Government’s claim to announce MSP is nothing new. Every year by default twice this announcement takes place – one during Kharif crop and second during Rabi crop.
Government’s argument that with this new bill, the farmers would be free to sell their produce in any market is questionable because farmers were always free to sell their produce in any market. There was never a rule which restricted them from doing so. The restrictions were there only for the middlemen and traders.
The second big concern is, creating new private mandis by sidestepping the Agricultural Produce Market Committees (APMC).
Though the BJP government is asserting that Congress in its 2019 Lok Sabha elections Manifesto had a clause to repeal APMC act, which is true but Congress promised to replace the APMC by creating markets for farmers everywhere, be it small towns or big villages. And since a huge number of such markets were planned, there would have been a market every 3-4 km. This kind of arrangement would have enabled the farmers to get their produce to their nearest market.
Thus to clear the air, the Congress manifesto never contained any such clause which would have opened a window of price exploitation by the private entities.
Accordingly to Congress, the need is to create competitive markets which could be run by co-operative societies, state government and Panchayat.
Therefore, instead of bringing reforms in the existing APMC, this bill talks about creating private mandis. Now the private mandis outside APMC will not have fixed prices, taxes, whereas government established market which is APMC will have to pay for the development tax etc.
Thus, subsequently, the demand at APMC will die down as people would prefer private mandis owned by industrialists.

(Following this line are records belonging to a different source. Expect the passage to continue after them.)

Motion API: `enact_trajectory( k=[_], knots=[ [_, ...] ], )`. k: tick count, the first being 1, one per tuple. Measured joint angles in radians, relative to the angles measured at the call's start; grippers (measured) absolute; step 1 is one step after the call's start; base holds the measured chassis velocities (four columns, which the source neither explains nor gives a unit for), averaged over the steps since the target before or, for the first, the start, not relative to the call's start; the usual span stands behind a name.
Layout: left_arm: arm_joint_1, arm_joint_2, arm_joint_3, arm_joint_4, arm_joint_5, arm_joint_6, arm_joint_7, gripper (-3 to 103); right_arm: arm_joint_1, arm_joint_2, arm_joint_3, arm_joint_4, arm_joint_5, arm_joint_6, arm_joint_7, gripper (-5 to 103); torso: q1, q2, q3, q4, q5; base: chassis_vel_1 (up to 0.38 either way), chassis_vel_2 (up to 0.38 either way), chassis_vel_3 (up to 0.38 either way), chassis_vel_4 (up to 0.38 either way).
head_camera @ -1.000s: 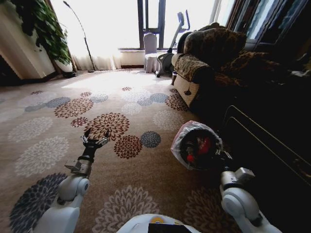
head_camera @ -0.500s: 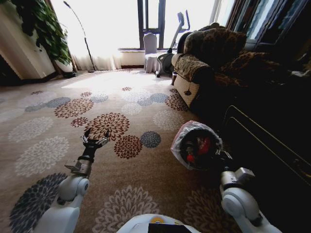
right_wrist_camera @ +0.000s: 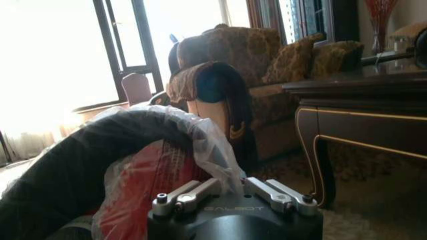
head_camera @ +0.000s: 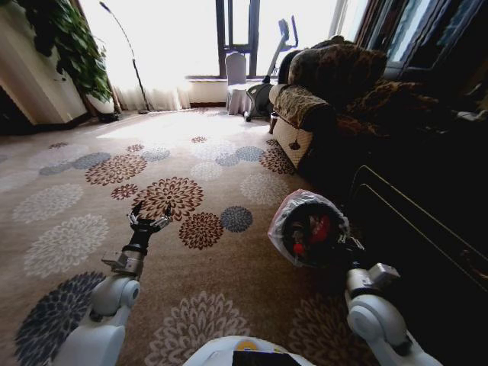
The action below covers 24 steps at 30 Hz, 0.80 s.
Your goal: Pick up the trash from the ground and place it into the trash bin.
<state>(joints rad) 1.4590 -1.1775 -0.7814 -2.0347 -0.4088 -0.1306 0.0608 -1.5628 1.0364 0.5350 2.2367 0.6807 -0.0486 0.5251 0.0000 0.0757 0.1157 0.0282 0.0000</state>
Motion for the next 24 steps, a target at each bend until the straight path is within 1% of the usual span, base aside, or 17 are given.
enact_trajectory(
  k=[7, 8, 10, 11, 13, 15, 17, 18, 19, 20, 23, 24],
  knots=[
    [0.000, 0.000, 0.000, 0.000, 0.000, 0.000, 0.000, 100, -0.007, 0.001, 0.002, 0.002, -0.003, 0.000, 0.000, 0, 0.000, 0.000, 0.000, 0.0000, 0.0000, 0.000, 0.000, 0.000, 0.000],
    [0.000, 0.000, 0.000, 0.000, 0.000, 0.000, 0.000, 100, -0.021, 0.004, 0.008, 0.011, -0.012, -0.001, -0.003, 0, 0.000, 0.000, 0.000, 0.0005, 0.0002, 0.000, 0.000, 0.000, 0.000],
    [0.000, 0.000, 0.000, 0.000, 0.000, 0.000, 0.000, 100, -0.035, 0.008, 0.014, 0.022, -0.022, -0.003, -0.006, 0, 0.000, 0.000, 0.000, 0.0005, 0.0003, 0.000, 0.000, 0.000, 0.000],
    [0.000, 0.000, 0.000, 0.000, 0.000, 0.000, 0.000, 100, -0.086, 0.023, 0.032, 0.058, -0.056, -0.013, -0.021, 0, 0.000, 0.000, 0.000, 0.0000, -0.0001, 0.000, 0.000, 0.000, 0.000],
    [0.000, 0.000, 0.000, 0.000, 0.000, 0.000, 0.000, 100, -0.115, 0.031, 0.043, 0.077, -0.075, -0.019, -0.029, 0, 0.000, 0.000, 0.000, -0.0001, -0.0002, 0.000, 0.000, 0.000, 0.000],
    [0.000, 0.000, 0.000, 0.000, 0.000, 0.000, 0.000, 100, -0.215, 0.059, 0.082, 0.146, -0.144, -0.041, -0.055, 0, 0.000, 0.000, 0.000, -0.0003, -0.0002, 0.000, 0.000, 0.000, 0.000],
    [0.000, 0.000, 0.000, 0.000, 0.000, 0.000, 0.000, 100, -0.241, 0.066, 0.093, 0.164, -0.161, -0.046, -0.062, 0, 0.000, 0.000, 0.000, -0.0003, -0.0003, 0.000, 0.000, 0.000, 0.000],
    [0.000, 0.000, 0.000, 0.000, 0.000, 0.000, 0.000, 100, -0.284, 0.070, 0.114, 0.209, -0.171, -0.082, -0.046, 0, 0.000, 0.000, 0.000, -0.0008, -0.0004, 0.000, 0.000, 0.000, 0.000],
    [0.000, 0.000, 0.000, 0.000, 0.000, 0.000, 0.000, 100, -0.284, 0.070, 0.114, 0.209, -0.171, -0.082, -0.046, 0, 0.000, 0.000, 0.000, -0.0008, -0.0004, 0.000, 0.000, 0.000, 0.000],
    [0.000, 0.000, 0.000, 0.000, 0.000, 0.000, 0.000, 100, -0.298, 0.069, 0.129, 0.227, -0.149, -0.121, -0.014, 0, 0.000, 0.000, 0.000, -0.0001, -0.0007, 0.000, 0.000, 0.000, 0.000],
    [0.000, 0.000, 0.000, 0.000, 0.000, 0.000, 0.000, 100, -0.313, 0.067, 0.151, 0.233, -0.069, -0.175, 0.031, 0, 0.000, 0.000, 0.000, 0.0002, 0.0003, 0.000, 0.000, 0.000, 0.000],
    [0.000, 0.000, 0.000, 0.000, 0.000, 0.000, 0.000, 100, -0.313, 0.067, 0.151, 0.233, -0.069, -0.175, 0.031, 0, 0.000, 0.000, 0.000, 0.0002, 0.0003, 0.000, 0.000, 0.000, 0.000]
  ],
)
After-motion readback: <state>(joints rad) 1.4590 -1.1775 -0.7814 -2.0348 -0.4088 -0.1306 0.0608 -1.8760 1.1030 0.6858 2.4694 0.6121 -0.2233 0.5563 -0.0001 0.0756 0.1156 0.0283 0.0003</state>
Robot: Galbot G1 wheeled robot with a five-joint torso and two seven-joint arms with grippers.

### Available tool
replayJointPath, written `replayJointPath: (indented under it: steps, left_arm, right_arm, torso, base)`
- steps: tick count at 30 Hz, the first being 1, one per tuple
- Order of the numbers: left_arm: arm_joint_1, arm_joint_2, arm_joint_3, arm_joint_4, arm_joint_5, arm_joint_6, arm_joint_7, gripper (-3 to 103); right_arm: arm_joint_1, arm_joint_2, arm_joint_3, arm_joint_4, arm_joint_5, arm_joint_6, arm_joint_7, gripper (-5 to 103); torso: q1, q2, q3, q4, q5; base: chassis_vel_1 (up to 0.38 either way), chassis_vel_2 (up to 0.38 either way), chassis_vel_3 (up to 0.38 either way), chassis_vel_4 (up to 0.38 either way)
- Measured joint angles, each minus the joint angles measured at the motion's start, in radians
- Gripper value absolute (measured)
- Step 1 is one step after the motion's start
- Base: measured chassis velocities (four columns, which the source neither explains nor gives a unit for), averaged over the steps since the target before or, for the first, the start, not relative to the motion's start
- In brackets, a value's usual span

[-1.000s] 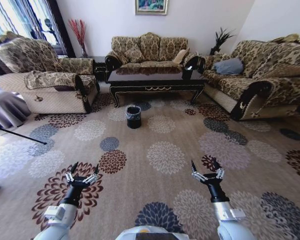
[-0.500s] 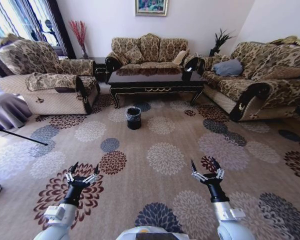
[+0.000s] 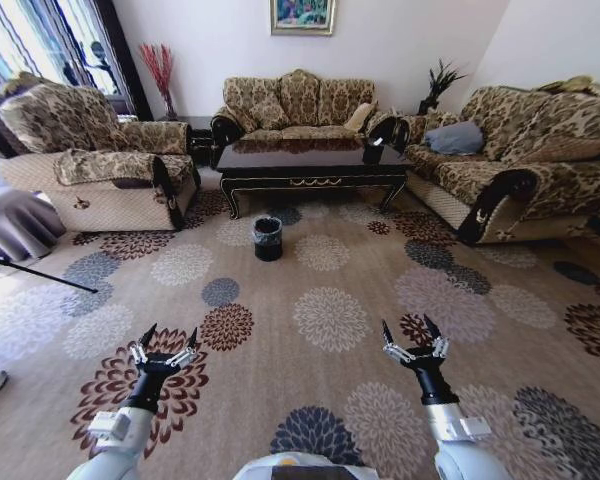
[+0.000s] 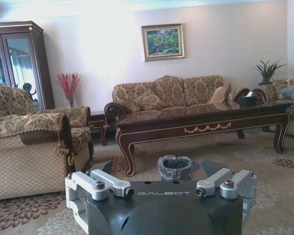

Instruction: Move to the front of the table and pick up the trash from the floor, then place it into the trash bin.

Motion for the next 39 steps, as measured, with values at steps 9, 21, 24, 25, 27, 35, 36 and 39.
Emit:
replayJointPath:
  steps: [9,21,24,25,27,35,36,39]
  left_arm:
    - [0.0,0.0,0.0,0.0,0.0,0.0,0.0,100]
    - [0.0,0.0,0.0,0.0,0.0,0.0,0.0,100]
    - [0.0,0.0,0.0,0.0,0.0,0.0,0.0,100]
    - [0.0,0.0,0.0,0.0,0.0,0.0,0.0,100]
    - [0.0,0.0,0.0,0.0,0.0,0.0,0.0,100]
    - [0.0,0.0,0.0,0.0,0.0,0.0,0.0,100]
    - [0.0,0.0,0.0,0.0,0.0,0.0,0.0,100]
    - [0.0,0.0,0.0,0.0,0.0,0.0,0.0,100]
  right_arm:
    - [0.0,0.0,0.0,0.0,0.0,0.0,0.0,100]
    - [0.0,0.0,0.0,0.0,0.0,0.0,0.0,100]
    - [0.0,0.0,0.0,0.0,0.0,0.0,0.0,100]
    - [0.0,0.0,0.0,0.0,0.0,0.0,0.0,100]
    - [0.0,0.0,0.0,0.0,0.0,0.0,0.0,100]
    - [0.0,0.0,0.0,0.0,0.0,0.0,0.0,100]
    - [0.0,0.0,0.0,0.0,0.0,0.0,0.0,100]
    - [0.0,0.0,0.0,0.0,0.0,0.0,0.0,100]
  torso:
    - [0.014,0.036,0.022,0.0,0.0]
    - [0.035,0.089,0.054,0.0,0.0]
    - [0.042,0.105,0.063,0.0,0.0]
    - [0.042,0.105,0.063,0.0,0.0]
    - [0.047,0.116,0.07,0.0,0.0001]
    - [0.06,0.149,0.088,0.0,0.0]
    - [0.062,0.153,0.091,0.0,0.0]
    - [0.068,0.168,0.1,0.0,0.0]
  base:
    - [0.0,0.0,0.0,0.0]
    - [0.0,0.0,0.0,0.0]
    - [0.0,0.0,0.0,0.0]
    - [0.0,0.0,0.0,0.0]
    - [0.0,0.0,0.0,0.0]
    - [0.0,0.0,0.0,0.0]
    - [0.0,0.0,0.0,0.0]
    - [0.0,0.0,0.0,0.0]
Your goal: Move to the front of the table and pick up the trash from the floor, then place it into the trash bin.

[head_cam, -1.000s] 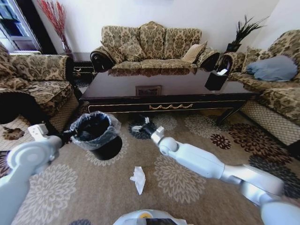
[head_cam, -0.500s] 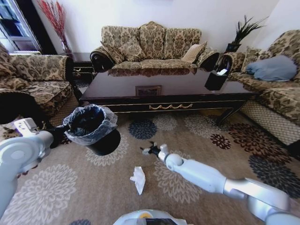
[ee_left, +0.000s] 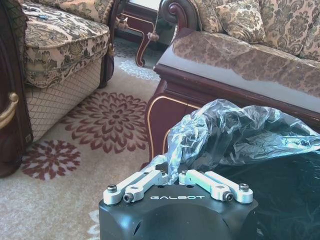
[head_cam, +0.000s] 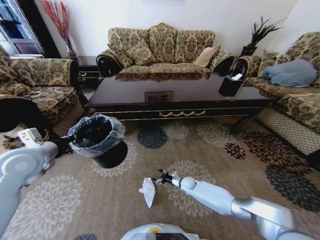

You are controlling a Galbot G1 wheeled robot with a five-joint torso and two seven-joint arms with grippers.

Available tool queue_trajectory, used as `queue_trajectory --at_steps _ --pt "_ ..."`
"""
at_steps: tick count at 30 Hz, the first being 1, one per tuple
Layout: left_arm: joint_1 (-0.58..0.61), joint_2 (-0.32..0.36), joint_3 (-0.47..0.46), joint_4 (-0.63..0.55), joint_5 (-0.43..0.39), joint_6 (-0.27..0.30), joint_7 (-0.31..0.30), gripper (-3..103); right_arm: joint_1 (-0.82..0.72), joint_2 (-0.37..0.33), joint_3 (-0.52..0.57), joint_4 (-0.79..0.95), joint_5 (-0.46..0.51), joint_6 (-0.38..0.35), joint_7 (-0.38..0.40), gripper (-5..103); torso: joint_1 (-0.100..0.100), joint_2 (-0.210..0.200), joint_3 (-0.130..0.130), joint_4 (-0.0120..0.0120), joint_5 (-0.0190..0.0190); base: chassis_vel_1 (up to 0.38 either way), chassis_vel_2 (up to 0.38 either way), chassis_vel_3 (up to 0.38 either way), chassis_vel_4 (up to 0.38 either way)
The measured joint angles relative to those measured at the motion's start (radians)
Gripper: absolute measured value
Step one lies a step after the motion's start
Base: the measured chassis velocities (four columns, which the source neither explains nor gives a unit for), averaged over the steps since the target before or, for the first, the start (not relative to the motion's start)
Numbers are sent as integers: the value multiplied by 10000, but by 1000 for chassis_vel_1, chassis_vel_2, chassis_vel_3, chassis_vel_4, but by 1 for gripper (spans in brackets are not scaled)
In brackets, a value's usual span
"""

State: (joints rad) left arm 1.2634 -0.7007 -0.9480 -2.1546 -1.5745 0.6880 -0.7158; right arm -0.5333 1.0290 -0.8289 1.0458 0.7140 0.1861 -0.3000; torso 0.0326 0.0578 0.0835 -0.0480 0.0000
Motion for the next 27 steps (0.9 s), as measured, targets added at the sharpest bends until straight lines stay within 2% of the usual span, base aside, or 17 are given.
queue_trajectory --at_steps 8,10,14,16,19,22,23,25,26,27 --pt "-19 -5 101 36 38 11 1 4 -202 486 42 -796 -255 351 -897 82 0 -1 0 3 -1 0 0 0 0" --pt "-28 -9 121 64 44 13 1 4 -226 588 23 -943 -258 561 -1277 79 0 -1 0 1 0 0 0 0 0" --pt "-24 -39 135 78 45 16 3 4 -228 812 18 -1095 -250 662 -1334 73 0 -1 0 0 0 0 0 0 0" --pt "-8 -71 137 77 54 18 3 4 -225 941 12 -1168 -254 691 -1380 62 0 -1 0 3 0 0 0 0 0" --pt "6 -83 138 69 57 22 3 4 -221 988 0 -1188 -255 696 -1397 57 0 -1 0 3 -1 0 0 0 0" --pt "28 -89 136 28 59 23 3 4 -242 1139 -15 -1314 -415 709 -1400 41 0 -1 0 0 -1 0 0 0 0" --pt "38 -90 132 18 59 24 3 4 -257 1181 3 -1352 -474 725 -1400 41 0 -1 0 0 0 0 0 0 0" --pt "81 -99 111 -29 58 25 2 4 -293 1223 84 -1394 -582 753 -1385 30 0 -1 0 1 0 0 0 0 0" --pt "81 -99 111 -29 58 25 2 4 -293 1223 84 -1394 -582 753 -1385 30 0 -1 0 1 0 0 0 0 0" --pt "95 -111 107 -47 58 25 0 4 -296 1212 130 -1390 -615 769 -1362 25 0 -1 0 2 0 0 0 0 0"
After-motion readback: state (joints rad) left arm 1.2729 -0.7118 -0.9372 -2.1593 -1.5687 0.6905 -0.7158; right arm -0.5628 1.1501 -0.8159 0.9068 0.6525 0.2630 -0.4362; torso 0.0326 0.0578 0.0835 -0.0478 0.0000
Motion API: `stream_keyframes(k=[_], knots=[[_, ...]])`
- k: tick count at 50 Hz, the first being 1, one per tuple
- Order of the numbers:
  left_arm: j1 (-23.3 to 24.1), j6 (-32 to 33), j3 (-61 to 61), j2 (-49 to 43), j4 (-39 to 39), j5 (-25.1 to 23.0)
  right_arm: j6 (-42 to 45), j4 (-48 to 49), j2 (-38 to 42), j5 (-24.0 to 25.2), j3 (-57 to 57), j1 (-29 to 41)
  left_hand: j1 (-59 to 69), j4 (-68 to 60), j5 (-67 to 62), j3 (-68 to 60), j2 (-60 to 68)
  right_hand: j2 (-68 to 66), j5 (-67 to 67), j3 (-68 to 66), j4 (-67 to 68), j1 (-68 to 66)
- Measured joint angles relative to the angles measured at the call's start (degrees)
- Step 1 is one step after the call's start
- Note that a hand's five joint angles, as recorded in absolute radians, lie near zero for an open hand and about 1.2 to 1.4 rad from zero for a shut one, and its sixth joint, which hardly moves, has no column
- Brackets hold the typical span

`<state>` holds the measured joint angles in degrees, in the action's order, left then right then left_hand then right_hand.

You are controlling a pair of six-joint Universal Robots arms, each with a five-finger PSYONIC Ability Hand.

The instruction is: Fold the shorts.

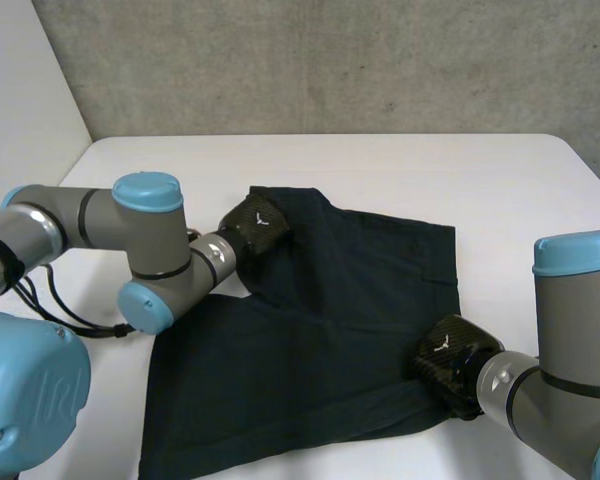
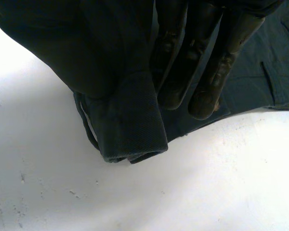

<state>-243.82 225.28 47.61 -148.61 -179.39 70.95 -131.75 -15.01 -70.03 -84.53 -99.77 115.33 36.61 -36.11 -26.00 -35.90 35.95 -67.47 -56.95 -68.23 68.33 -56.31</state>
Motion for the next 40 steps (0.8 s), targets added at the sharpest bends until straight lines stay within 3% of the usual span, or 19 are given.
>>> stream_keyframes(k=[2, 3, 5, 8, 11, 17, 20, 28, 40], knots=[[-0.1, 0.0, -0.7, -0.6, 0.7, 0.2, 0.0, 0.2, 0.1, 0.0, -0.2, -0.1, 12.2, -11.1, -10.8, -11.1, 11.8, 0.0, 0.0, 0.0, 0.0, 0.0], [-0.2, 0.0, -0.9, -0.7, 0.9, 0.2, 0.0, 0.2, 0.1, -0.1, -0.2, -0.2, 12.2, -11.1, -10.8, -11.1, 11.8, 0.0, 0.0, 0.0, 0.0, 0.0], [-0.2, 0.0, -1.3, -0.8, 1.0, 0.7, 0.0, 0.4, 0.1, -0.1, -0.3, -0.3, 26.4, -25.8, -25.0, -25.3, 25.9, 0.0, 0.0, 0.0, 0.0, 0.0], [-0.2, 0.0, -1.5, -0.8, 1.0, 2.4, 0.0, 0.5, 0.1, -0.1, -0.4, -0.4, 28.6, -31.5, -29.1, -30.3, 31.4, 0.0, 0.0, 0.0, 0.0, 0.0], [-0.2, -0.1, -1.5, -0.5, 1.0, 5.9, 0.0, 0.5, 0.1, -0.1, -0.4, -0.4, 28.6, -32.1, -29.1, -30.9, 32.0, 0.0, 0.0, 0.0, 0.0, 0.0], [0.0, -1.1, 1.2, 2.9, 1.8, 19.2, 0.0, 0.5, 0.1, -0.1, -0.4, -0.2, 28.6, -32.1, -29.1, -31.2, 32.1, 0.0, 0.0, 0.0, 0.0, 0.0], [0.0, -3.0, 4.0, 5.5, 2.3, 22.3, 0.0, 0.5, 0.1, -0.1, -0.4, -0.1, 28.6, -32.2, -29.1, -31.5, 32.3, 0.0, 0.0, 0.0, 0.0, 0.0], [0.2, -12.0, 12.1, 11.6, 5.1, 24.0, -0.1, 0.5, 0.0, -0.1, -0.4, 0.0, 28.6, -32.2, -29.1, -31.5, 32.3, 0.0, 0.0, 0.0, 0.0, 0.0], [-0.1, -14.1, 11.0, 10.6, 11.0, 28.7, -0.2, 0.4, -0.2, -0.1, -1.0, -0.3, 28.3, -28.9, -28.9, -29.4, 29.2, 0.0, 0.0, 0.0, 0.0, 0.0]])
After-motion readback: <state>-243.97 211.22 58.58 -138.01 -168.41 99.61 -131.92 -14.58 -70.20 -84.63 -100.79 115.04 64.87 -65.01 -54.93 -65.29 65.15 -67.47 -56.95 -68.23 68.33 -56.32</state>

Though APMC is not a full-fledged security for farmers but it gives them some sort of protection at least.
Of course, the presence of middlemen has never been an encouraging factor but to assume that the private mandis will not have middlemen is fatuous!! Rather middlemen will be more active here as there won’t be any fixed price so they will have more scope to exploit the market.
With the amendment in the Essential Commodities Act, the stockists would get opportunities to stock limitlessly and when the farmers get their produce to the market, they would lower their price. Once farmers finish selling their produce at a lower price, the middlemen will jack up their price. Farmers would have no answers to this kind of market strategy.
I feel the most important thing is – whenever a government frames any policy or act, they need to do so by factoring in the prevailing conditions and state of affairs of our country. In the Western world, these kinds of rules may work because only 5-10% of their population is dependent on farming whereas in India this percentage is around 50.
With this bill our agricultural produce may escalate but the earning of farmers will go down and thus their living conditions will further deteriorate and then we will keep trying to find answer to “वो जो खेतों में बीज बोता है, वो रातों को भूखा क्यों सोता है”?